Former California state lawmaker indicted on federal bribery charges
The dark side of political nepotism reveals its ugly head once again
[ Editor’s Note: Higher Education bribery scandals continue to come forward, a hint that the country is awash with these, and with law enforcement generally looking the other way to avoid becoming the enemies of the political establishment that takes a compliant law enforcement as part of the trappings of office.
One can see how aspiring politicians would want to use their office to do well by their children by shoe horning them into some career opportunity that they have neither earned nor deserve, but quite the contrary. They are just political grifter wannabes like their parents.
Hopefully these high profile cases will trigger whistleblowers to come forward and start uncovering more of these cheating situations, where someone who worked hard and earned a shot at a good academia slot had some sleazeball slide in ahead them… Jim W. Dean ]
First published … October 14, 2021
LOS ANGELES — Los Angeles City Councilmember Mark Ridley-Thomas was indicted on federal charges Wednesday for his role in an alleged bribery scheme that landed his son a professorship at USC.
Federal prosecutors alleged in a 20-count indictment that Ridley-Thomas helped direct funding and contracts to USC’s school of social work while serving on the Los Angeles County Board of Supervisors.
In exchange, his son, former state lawmaker Sebastian Ridley-Thomas, was guaranteed graduate school admission and a paid teaching position by the school’s then-dean, Marilyn Louise Flynn.
Mark Ridley-Thomas also moved $100,000 from a campaign committee through USC and eventually into the account of a nonprofit that employed his son, the indictment alleges.
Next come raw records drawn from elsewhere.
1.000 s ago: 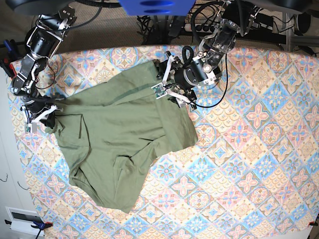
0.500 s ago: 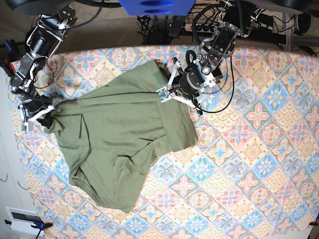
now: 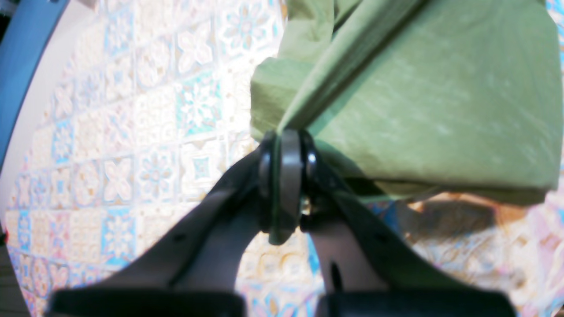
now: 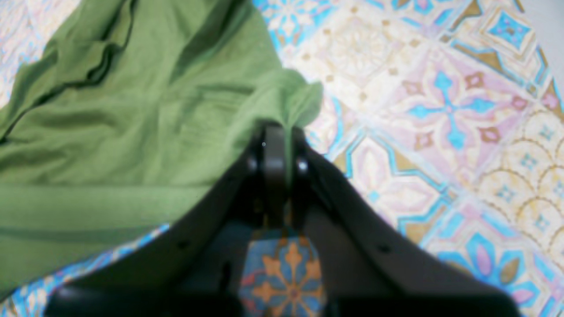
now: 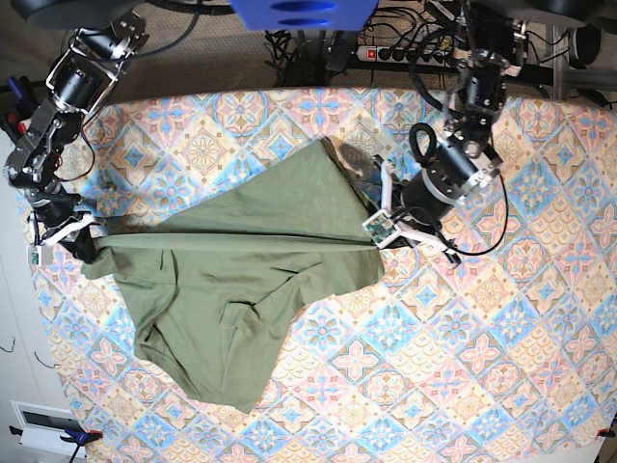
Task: Layout the t-shirt on the table in an organized manner, then fold the t-shirt properly
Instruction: 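Pull the shirt with the left gripper away from the right gripper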
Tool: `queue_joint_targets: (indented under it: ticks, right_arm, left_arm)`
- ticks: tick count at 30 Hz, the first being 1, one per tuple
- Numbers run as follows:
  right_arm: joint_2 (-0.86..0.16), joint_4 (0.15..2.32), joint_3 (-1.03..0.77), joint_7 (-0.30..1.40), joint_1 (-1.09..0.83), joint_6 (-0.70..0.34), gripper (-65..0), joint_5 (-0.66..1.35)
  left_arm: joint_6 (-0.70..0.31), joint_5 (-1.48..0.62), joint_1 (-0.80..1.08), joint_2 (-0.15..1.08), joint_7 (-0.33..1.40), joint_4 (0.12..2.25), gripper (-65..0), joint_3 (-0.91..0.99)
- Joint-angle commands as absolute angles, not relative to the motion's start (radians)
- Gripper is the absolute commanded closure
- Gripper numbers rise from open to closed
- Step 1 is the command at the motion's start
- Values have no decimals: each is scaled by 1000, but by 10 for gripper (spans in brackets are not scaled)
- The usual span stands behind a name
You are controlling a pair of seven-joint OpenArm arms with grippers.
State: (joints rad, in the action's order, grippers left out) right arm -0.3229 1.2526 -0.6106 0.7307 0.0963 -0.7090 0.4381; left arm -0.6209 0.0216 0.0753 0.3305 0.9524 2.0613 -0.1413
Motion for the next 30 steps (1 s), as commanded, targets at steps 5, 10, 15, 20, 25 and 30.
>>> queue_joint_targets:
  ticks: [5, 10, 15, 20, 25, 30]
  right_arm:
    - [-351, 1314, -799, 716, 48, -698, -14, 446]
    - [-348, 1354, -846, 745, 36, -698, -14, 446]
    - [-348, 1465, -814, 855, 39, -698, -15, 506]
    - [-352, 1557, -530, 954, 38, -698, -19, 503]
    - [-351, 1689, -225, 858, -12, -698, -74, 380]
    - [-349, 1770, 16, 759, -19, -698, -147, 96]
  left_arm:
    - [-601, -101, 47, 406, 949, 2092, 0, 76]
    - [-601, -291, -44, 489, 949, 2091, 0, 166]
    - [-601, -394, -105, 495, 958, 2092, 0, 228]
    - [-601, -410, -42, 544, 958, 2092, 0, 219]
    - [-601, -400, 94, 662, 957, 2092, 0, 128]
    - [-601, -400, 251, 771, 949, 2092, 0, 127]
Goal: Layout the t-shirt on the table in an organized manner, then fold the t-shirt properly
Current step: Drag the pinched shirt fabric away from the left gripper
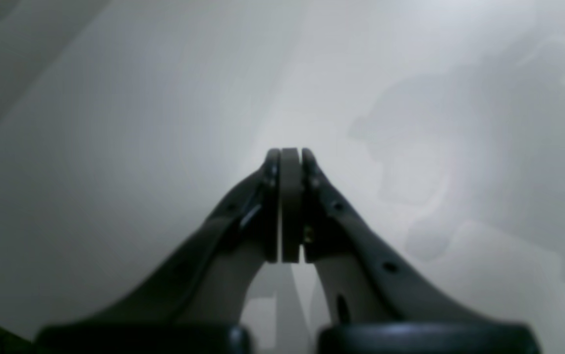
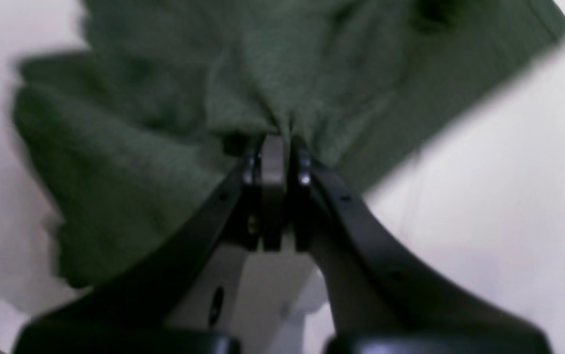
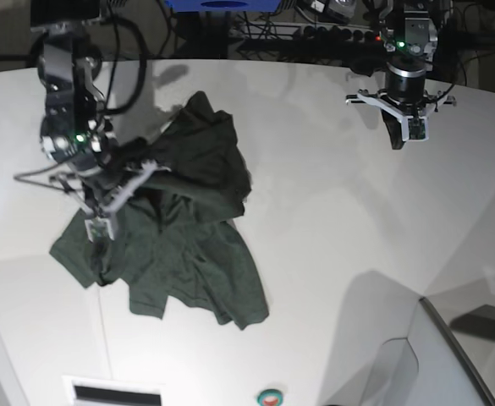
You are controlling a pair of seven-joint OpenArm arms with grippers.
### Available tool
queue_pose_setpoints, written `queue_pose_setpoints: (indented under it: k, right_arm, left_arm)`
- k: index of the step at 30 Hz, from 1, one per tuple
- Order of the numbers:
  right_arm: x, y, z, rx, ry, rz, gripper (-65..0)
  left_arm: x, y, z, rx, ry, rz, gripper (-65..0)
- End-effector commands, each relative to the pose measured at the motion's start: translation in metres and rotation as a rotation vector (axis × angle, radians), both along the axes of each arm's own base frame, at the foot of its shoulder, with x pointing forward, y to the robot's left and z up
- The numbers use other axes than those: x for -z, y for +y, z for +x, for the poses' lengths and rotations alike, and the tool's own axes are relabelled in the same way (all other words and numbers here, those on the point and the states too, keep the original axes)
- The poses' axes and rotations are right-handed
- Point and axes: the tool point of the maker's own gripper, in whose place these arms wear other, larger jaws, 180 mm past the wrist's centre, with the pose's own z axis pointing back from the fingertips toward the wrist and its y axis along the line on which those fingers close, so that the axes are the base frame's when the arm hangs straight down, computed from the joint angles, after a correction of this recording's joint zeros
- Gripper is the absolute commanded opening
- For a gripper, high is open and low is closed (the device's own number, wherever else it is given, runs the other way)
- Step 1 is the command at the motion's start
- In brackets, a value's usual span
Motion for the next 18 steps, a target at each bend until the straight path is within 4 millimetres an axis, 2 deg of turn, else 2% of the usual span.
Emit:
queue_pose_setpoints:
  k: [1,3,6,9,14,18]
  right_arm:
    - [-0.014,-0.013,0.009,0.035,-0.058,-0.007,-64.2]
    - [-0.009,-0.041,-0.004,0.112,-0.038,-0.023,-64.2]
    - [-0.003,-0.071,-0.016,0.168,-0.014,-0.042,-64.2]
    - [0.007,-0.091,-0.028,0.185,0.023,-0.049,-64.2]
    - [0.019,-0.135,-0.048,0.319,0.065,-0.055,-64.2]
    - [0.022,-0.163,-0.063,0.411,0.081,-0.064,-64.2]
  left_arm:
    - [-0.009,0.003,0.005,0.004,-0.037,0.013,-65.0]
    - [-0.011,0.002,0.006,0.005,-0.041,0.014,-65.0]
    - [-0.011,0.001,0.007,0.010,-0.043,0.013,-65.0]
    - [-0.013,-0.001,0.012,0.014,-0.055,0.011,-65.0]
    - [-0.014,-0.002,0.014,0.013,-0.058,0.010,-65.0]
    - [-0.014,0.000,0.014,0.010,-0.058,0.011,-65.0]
The case capped an extraordinary day of corruption scandals in California. It came just hours after news that a top labor leader, Alma Hernández, faced state charges of embezzlement, tax fraud and perjury and that she had resigned from her post as executive director of SEIU California.
Flynn, who has since retired from USC, was also named in the indictment. Along with the bribery charges, Mark Ridley-Thomas and Flynn also face conspiracy, mail fraud and wire fraud counts. Those charges carry maximum penalties ranging from five to 20 years in prison.